An efficient affinity chromatography procedure for the isolation of mitochondrial cytochrome c oxidase and reductase is described. Saccharomyces cerevisiae cytochrome c was used as a ligand, bound to a thiol-Sepharose 4B gel through cysteine-107. In this way, the site of interaction of cytochrome c with cytochrome oxidase and reductase remained unmodified and available for binding to a number of partner enzymes.

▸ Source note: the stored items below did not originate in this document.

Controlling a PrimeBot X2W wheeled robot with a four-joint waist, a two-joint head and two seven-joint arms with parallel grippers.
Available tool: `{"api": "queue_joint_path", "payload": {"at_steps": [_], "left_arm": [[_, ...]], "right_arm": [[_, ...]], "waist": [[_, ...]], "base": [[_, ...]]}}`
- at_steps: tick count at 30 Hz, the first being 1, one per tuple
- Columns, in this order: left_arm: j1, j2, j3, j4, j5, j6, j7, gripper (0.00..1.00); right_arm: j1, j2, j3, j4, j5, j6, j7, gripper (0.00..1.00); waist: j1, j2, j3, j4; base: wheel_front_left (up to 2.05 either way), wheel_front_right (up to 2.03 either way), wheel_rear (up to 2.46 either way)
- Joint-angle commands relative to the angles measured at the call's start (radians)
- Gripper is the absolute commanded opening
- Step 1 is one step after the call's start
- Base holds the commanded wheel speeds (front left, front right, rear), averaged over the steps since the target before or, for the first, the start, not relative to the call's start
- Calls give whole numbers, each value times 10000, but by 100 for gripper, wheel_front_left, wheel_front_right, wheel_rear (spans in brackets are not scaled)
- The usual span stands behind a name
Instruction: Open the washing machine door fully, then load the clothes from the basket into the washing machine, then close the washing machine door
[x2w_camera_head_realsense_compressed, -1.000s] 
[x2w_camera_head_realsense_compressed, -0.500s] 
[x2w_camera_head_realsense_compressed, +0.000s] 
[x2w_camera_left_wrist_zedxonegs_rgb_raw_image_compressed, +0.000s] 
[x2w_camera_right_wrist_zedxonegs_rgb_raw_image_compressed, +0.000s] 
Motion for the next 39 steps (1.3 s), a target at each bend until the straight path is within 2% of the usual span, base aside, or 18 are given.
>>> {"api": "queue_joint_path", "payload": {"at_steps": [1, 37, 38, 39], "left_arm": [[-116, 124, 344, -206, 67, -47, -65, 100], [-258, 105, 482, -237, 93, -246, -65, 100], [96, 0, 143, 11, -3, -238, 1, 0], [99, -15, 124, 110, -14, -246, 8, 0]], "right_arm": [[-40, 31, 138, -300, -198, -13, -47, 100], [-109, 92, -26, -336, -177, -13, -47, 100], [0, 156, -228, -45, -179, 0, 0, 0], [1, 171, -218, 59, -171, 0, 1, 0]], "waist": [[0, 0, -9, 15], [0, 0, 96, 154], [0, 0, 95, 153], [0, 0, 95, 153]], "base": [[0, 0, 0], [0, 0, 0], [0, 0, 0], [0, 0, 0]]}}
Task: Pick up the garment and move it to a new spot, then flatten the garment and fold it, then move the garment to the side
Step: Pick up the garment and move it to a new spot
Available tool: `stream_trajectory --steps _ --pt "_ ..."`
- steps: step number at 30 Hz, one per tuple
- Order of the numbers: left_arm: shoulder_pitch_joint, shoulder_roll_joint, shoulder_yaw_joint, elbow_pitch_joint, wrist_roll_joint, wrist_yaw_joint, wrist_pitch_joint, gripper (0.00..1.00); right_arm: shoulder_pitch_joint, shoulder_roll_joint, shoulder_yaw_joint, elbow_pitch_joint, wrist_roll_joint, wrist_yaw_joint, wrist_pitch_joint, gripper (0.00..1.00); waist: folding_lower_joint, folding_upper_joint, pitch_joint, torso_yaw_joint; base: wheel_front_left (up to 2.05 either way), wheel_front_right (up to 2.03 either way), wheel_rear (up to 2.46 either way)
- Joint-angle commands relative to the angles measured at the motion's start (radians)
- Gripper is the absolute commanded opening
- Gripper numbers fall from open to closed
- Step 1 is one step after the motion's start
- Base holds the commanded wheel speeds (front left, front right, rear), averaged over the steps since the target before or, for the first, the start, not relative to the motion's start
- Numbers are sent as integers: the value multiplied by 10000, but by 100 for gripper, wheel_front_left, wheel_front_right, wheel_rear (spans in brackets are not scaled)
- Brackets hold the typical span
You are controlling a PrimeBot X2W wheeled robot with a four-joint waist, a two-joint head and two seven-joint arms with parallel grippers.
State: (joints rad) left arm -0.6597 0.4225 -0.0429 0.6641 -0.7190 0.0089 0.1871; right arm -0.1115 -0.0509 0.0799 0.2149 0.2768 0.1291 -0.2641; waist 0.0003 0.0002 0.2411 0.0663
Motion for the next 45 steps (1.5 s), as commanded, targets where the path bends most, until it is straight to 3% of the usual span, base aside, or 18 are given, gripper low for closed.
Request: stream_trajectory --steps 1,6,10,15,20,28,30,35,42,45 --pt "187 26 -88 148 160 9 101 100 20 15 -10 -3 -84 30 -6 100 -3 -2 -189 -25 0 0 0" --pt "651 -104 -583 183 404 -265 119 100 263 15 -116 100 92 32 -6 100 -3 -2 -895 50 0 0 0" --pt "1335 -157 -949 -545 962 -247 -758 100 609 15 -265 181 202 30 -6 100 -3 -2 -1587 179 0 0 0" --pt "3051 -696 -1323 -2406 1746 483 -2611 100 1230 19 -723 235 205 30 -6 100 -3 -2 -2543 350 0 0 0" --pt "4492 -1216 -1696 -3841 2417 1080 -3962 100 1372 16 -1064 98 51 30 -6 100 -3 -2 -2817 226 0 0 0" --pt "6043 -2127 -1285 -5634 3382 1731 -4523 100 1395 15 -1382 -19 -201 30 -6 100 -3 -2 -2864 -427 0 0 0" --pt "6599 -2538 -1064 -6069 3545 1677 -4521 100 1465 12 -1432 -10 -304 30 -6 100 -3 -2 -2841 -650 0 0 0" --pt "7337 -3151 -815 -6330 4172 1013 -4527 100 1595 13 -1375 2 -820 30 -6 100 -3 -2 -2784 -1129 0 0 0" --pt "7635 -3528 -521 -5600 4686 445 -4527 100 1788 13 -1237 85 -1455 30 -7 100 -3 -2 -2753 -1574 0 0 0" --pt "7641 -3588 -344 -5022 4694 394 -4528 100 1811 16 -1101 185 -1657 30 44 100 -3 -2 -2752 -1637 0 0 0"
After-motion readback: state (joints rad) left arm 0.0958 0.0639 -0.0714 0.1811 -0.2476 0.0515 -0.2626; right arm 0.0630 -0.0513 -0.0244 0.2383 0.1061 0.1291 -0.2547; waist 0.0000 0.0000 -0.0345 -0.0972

The procedure is adequate for the purification of all those proteins having in common the property of binding with high affinity to cytochrome c--e.g., cytochrome c oxidase, reductase, and peroxidase, sulfite oxidase, and reaction centers of photosynthetic bacteria.
本文描述了一种用于分离线粒体细胞色素c氧化酶和还原酶的高效亲和色谱方法。酿酒酵母细胞色素c用作配体,通过半胱氨酸-107与硫醇-琼脂糖4B凝胶结合。通过这种方式,细胞色素c与细胞色素氧化酶和还原酶的相互作用位点未被修饰,可用于与多种伴侣酶结合。该方法适用于纯化所有具有与细胞色素c高亲和力结合特性的蛋白质,例如细胞色素c氧化酶、还原酶、过氧化物酶、亚硫酸盐氧化酶以及光合细菌的反应中心。